**Given material:**
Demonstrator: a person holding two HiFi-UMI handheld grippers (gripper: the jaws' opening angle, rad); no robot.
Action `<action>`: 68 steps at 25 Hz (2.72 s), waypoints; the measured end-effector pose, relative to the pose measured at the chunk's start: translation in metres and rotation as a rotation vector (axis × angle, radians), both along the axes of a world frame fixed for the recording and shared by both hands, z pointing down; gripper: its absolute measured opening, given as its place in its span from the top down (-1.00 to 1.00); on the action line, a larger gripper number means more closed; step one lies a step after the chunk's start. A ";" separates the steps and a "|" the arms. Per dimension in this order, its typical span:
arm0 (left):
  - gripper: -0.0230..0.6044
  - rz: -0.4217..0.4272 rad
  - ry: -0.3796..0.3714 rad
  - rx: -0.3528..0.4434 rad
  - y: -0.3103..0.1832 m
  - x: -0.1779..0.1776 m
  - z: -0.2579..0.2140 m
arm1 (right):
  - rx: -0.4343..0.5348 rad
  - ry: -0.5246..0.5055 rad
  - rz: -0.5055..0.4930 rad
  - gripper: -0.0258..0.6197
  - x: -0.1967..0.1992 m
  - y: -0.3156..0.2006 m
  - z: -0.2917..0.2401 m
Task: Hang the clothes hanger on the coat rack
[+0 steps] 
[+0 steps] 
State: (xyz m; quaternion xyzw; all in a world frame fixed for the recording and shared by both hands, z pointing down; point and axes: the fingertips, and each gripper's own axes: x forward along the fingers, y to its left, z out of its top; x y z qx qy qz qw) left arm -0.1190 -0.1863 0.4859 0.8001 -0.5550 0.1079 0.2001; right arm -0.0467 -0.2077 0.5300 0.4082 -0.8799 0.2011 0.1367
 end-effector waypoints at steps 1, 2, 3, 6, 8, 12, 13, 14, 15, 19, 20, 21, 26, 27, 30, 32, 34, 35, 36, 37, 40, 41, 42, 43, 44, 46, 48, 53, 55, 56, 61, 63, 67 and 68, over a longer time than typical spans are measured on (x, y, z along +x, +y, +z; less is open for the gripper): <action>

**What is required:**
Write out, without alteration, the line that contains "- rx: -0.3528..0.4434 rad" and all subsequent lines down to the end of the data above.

**Answer for this exercise:**
  - rx: -0.3528..0.4434 rad
  - y: -0.3103..0.1832 m
  - x: -0.1779..0.1776 m
  - z: -0.2579..0.2140 m
arm1 (right):
  - rx: -0.4343..0.5348 rad
  - ry: -0.5246..0.5055 rad
  - rz: -0.5055..0.4930 rad
  - gripper: -0.0258..0.6197
  - x: -0.1967..0.1992 m
  - y: -0.3156..0.2006 m
  - z: -0.2917..0.2401 m
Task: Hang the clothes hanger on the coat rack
[+0 steps] 
[+0 steps] 
State: (xyz m; quaternion xyzw; all in a world frame fixed for the recording and shared by both hands, z pointing down; point and axes: the fingertips, and each gripper's own axes: x forward along the fingers, y to its left, z out of its top; x y z qx qy qz qw) left arm -0.1190 -0.1863 0.4859 0.8001 -0.5550 0.1079 0.2001; right arm -0.0467 -0.2077 0.5300 0.4082 -0.8799 0.2011 0.1367
 end-effector waypoints at steps 1, 2, 3, 6, 8, 12, 13, 14, 15, 19, 20, 21, 26, 27, 30, 32, 34, 35, 36, 37, 40, 41, 42, 43, 44, 46, 48, 53, 55, 56, 61, 63, 67 and 68, over a longer time than typical spans are measured on (x, y, z along +x, +y, +z; less is open for the gripper): <action>

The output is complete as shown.